# Tribute to Quincy Police Officer Jamie Cochrane



## Guest (Sep 23, 2006)

On Friday, October 27th 2006, there will be a tribute to Quincy Police Officer James "Jamie" Cochrane, who died on September 10th from injuries sustained in an off-duty motorcycle crash the previous day. Jamie was an eight-year veteran of the QPD, who leaves behind his widow, Maria. He was buried with his twin daughters, Mia and Caroline, both of whom died shortly after birth in 2001.

This event will be held at the IBEW Local 103 Hall, 256 Freeport Street in Dorchester, starting at 7pm. There will be a DJ, Hors d'oeuvres, cash bar, and a silent auction. All proceeds will benefit Jamie's widow.

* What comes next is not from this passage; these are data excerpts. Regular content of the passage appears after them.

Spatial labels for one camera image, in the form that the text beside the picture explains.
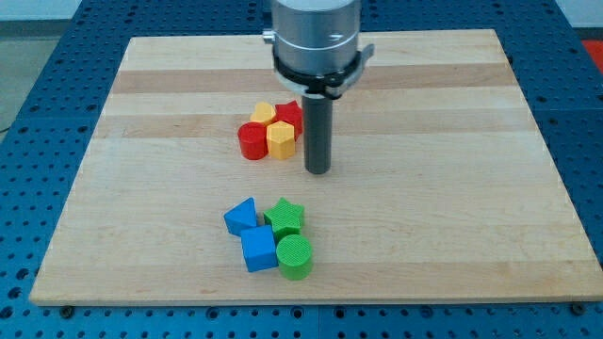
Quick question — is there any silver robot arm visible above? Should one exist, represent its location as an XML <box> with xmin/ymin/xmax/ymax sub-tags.
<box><xmin>263</xmin><ymin>0</ymin><xmax>375</xmax><ymax>100</ymax></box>

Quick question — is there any blue cube block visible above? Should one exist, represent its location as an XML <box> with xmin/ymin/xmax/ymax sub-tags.
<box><xmin>240</xmin><ymin>225</ymin><xmax>278</xmax><ymax>272</ymax></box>

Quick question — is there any green star block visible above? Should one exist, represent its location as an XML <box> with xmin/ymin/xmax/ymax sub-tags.
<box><xmin>264</xmin><ymin>198</ymin><xmax>305</xmax><ymax>242</ymax></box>

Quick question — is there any yellow hexagon block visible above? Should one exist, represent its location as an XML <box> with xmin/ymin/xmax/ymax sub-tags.
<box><xmin>267</xmin><ymin>121</ymin><xmax>296</xmax><ymax>160</ymax></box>

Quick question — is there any yellow heart block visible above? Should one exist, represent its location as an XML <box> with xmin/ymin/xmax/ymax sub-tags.
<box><xmin>250</xmin><ymin>102</ymin><xmax>276</xmax><ymax>126</ymax></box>

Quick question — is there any red star block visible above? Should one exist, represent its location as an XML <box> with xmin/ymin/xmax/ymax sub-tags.
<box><xmin>275</xmin><ymin>100</ymin><xmax>303</xmax><ymax>140</ymax></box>

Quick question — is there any blue triangle block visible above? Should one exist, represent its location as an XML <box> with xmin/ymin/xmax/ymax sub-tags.
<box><xmin>223</xmin><ymin>197</ymin><xmax>258</xmax><ymax>236</ymax></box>

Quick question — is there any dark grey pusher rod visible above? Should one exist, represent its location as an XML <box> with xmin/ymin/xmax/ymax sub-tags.
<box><xmin>302</xmin><ymin>97</ymin><xmax>333</xmax><ymax>174</ymax></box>

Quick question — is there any wooden board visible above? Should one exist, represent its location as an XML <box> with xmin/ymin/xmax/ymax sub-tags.
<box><xmin>29</xmin><ymin>30</ymin><xmax>602</xmax><ymax>306</ymax></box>

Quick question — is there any black cable clamp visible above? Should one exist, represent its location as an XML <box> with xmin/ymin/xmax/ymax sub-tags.
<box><xmin>272</xmin><ymin>51</ymin><xmax>367</xmax><ymax>100</ymax></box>

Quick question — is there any red cylinder block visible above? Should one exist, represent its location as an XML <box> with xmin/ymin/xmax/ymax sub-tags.
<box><xmin>237</xmin><ymin>121</ymin><xmax>269</xmax><ymax>160</ymax></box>

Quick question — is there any green cylinder block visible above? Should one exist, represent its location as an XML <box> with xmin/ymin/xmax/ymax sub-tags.
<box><xmin>276</xmin><ymin>234</ymin><xmax>313</xmax><ymax>281</ymax></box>

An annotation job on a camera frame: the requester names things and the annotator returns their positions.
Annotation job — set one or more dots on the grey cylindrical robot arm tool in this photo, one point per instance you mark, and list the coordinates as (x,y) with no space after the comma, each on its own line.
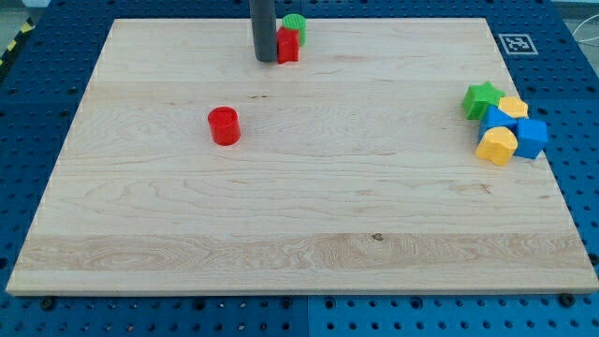
(263,21)

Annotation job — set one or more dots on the blue cube block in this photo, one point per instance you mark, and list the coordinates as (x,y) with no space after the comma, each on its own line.
(532,137)

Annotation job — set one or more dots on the wooden board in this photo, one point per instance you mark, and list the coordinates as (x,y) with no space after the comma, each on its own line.
(355,172)

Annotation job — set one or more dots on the white fiducial marker tag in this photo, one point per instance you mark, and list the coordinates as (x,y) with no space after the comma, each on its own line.
(517,44)

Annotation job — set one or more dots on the green cylinder block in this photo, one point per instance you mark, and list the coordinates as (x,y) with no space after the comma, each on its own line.
(297,22)

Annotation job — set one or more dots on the green star block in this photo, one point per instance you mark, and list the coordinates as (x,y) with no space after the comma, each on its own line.
(478,98)

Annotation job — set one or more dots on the yellow hexagon block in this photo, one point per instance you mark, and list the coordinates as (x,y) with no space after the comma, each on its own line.
(514,107)

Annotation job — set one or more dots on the red cylinder block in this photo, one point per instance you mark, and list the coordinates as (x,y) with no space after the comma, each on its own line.
(224,125)

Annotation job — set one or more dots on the red star block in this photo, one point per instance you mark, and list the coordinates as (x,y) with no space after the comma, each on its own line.
(288,47)

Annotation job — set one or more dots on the yellow black hazard tape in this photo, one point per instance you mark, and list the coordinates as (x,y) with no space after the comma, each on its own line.
(16,43)

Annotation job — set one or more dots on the blue triangle block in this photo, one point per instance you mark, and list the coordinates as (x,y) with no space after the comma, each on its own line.
(494,117)

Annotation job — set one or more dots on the yellow heart block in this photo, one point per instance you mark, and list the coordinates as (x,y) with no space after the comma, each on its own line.
(497,145)

Tickets are $25 and may be purchased by contacting;

Gregg Hartnett (8am-Midnight): 617-908-8587
E.J. Hartnett (8am-4pm): 617-745-5824
Karyn Barkas (8am-4pm): 617-745-5753
Tom Cleary (8am-4pm): 617-745-5773
Michael Bowes (4pm-Midnight): 617-745-5833
Billy Ward (4pm-Midnight): 617-745-5730

Direct contributions can be made to;

Friends of Maria Cochrane
P.O. Box 690268
Quincy, MA 02269-0268

Moderators, I'd appreciate a sticky for this.


----------



## Chree (Mar 14, 2005)

I really hope there is a big showing at this event. Let's come out and support a brother officer's widow. Maria has gone through hell on Earth in the past couple of years. Let's show her she will always be part of the LE family.


----------